We Aren’t Discounting People Power

In my youth, I was often warned not to overdo it. (Because I often overdid it.)

So, to prove I’ve learned something over the years, as I wrap up here, let’s backtrack a bit to the opening of that earlier editorial:

How do we select a CDMO?
How do we select a facility?

The second of these fundamental questions should have equal weight with the first. Unfortunately, question two appears to carry less weight...

Although this rings true, we are not attempting any denigration of the “CDMO” as a full compendium of human, organizational, strategic, and other factors that make up your amalgamation of due diligence.

People run facilities. You hire them for their skills and their experience.

Project managers assist or can hinder you. Your CDMO’s managers and executives can help solve difficult challenges.

Culture can also be a key enabler or barrier to delivery. How do you find out what the CDMO’s culture is like? “Have lunch with them in their cafeteria,” I’ve heard more than one biotech executive tell me over the years. Similar strategies also prevail.

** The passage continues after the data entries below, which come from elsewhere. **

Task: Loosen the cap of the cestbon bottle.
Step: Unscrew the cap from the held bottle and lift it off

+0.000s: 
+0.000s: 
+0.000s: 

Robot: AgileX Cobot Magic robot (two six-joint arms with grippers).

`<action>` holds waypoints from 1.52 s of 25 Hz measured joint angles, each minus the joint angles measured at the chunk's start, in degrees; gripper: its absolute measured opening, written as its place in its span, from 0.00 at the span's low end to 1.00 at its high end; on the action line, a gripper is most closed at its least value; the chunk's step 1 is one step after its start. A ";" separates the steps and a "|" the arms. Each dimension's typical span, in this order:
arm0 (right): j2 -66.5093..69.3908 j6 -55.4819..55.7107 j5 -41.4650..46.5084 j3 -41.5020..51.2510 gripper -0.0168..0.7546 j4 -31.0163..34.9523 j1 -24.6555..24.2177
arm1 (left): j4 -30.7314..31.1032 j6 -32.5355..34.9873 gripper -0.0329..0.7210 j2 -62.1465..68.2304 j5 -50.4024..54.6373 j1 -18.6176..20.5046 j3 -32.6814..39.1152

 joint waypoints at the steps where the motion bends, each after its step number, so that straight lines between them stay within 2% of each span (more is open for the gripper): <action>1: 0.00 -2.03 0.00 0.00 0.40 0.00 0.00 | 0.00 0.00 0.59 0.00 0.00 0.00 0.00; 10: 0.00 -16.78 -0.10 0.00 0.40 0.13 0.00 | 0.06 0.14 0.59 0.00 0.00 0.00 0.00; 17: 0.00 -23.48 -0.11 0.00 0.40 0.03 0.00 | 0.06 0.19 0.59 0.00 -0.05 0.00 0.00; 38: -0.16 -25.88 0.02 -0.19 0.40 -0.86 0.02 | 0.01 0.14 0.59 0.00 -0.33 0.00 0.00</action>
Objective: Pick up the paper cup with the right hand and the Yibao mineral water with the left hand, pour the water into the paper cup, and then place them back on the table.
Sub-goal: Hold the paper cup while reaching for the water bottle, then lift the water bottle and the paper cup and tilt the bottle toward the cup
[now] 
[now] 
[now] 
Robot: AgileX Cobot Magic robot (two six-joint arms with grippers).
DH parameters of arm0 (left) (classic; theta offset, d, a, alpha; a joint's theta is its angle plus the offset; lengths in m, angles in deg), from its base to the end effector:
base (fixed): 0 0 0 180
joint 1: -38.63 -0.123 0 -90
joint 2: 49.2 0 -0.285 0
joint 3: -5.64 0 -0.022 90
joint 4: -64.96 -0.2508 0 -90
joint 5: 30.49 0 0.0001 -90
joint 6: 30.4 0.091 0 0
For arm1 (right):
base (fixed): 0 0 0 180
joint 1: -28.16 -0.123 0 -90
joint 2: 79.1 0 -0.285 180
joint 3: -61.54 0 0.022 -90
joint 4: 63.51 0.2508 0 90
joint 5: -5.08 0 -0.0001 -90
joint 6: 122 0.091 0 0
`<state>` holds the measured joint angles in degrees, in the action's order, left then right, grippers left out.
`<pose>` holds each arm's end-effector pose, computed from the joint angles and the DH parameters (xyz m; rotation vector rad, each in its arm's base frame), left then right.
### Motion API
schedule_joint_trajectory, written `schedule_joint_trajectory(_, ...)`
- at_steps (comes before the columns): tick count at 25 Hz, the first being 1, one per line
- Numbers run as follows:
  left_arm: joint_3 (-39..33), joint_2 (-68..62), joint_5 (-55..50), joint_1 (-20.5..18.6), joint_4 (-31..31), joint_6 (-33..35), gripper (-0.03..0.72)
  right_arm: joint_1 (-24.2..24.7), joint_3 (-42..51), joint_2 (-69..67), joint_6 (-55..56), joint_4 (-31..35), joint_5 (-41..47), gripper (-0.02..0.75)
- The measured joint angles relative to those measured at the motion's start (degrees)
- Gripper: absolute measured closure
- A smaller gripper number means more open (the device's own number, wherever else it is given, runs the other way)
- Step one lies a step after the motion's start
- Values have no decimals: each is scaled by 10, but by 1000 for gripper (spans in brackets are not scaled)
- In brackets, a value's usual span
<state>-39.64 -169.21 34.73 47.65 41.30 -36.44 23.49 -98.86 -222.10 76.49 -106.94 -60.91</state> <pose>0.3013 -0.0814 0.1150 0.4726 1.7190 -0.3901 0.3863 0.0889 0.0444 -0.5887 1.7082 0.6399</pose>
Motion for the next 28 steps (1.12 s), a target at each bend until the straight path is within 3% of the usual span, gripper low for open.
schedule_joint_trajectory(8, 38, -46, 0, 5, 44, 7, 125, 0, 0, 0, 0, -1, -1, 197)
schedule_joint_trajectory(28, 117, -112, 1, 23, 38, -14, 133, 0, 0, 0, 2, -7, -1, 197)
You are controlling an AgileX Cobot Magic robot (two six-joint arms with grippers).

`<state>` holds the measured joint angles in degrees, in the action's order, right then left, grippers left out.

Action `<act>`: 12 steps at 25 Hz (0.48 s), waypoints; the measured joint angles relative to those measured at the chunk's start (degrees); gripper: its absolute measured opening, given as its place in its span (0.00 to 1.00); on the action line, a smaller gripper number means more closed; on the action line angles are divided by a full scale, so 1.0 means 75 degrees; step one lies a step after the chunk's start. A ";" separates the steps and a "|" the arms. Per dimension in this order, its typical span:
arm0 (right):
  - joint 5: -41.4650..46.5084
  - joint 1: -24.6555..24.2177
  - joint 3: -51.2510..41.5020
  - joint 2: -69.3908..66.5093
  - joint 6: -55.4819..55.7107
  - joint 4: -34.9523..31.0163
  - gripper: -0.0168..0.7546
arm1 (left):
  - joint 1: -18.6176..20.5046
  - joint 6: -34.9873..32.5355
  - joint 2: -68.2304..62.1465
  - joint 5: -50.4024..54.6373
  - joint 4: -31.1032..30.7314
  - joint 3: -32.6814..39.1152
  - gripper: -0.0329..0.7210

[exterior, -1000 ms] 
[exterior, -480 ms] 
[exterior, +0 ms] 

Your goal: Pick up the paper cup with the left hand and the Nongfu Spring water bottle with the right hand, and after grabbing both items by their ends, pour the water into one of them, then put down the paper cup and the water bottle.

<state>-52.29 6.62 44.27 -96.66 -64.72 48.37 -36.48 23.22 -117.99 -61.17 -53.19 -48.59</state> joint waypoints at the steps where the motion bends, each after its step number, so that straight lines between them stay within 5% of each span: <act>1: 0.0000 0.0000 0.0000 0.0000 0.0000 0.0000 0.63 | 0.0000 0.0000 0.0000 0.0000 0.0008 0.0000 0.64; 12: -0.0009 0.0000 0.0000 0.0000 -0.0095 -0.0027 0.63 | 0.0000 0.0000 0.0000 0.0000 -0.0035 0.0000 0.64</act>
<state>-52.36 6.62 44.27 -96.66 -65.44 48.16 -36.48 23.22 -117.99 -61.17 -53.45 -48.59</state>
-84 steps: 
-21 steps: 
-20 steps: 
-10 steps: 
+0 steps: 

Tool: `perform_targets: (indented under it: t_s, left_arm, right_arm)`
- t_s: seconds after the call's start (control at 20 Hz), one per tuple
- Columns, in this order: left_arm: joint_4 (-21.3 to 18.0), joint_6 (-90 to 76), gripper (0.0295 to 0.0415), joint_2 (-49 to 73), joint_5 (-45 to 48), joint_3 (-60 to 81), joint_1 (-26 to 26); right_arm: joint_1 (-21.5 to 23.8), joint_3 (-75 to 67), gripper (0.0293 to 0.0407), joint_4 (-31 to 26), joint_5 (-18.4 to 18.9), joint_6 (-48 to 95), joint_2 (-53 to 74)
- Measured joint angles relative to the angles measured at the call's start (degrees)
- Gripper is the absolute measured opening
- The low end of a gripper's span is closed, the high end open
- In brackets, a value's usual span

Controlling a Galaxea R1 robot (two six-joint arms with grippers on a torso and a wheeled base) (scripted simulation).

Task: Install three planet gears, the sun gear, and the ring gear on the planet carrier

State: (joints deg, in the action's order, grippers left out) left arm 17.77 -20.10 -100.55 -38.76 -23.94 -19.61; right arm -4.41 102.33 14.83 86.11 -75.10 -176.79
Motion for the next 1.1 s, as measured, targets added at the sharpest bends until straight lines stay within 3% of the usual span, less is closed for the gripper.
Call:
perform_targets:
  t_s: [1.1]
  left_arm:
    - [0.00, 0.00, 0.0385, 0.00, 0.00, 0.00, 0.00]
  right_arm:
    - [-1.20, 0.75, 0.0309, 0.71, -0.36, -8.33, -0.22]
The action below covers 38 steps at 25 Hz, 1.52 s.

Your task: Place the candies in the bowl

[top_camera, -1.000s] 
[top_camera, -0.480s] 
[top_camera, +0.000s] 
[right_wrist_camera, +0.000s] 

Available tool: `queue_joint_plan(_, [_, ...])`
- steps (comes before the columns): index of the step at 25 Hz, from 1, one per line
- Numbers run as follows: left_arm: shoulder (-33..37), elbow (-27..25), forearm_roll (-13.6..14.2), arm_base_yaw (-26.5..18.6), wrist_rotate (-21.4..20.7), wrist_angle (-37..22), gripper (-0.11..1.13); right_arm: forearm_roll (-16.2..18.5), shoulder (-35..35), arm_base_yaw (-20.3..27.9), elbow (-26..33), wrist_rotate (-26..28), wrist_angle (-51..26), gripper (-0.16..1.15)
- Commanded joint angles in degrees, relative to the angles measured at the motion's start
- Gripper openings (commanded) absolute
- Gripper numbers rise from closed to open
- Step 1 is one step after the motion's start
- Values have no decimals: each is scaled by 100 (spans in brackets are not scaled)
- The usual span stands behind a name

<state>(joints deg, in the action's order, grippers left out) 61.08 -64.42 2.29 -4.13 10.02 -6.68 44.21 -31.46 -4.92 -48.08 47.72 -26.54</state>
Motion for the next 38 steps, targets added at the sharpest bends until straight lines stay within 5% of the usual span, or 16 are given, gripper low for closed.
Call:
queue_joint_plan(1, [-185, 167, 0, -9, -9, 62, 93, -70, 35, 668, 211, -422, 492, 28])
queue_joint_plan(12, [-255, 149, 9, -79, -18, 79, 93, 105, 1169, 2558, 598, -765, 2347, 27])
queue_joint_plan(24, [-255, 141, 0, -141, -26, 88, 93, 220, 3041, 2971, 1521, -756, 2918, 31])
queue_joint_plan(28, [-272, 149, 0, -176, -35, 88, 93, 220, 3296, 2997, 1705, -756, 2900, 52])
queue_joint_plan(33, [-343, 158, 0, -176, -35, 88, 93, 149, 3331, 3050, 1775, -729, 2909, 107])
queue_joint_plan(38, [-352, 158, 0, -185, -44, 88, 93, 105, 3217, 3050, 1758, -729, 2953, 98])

In fact, earlier we said there is a pre-existing preliminary positive energy and track record associated with those people working at a facility before more investments and added capabilities/capacities are entertained by management and investors.

It's that will to improve that is then harnessed to successfully operationalize the investment.

Perhaps we end with this: The best facilities house the best professionals, and the best professionals get to work in the most state-of-the-art facilities.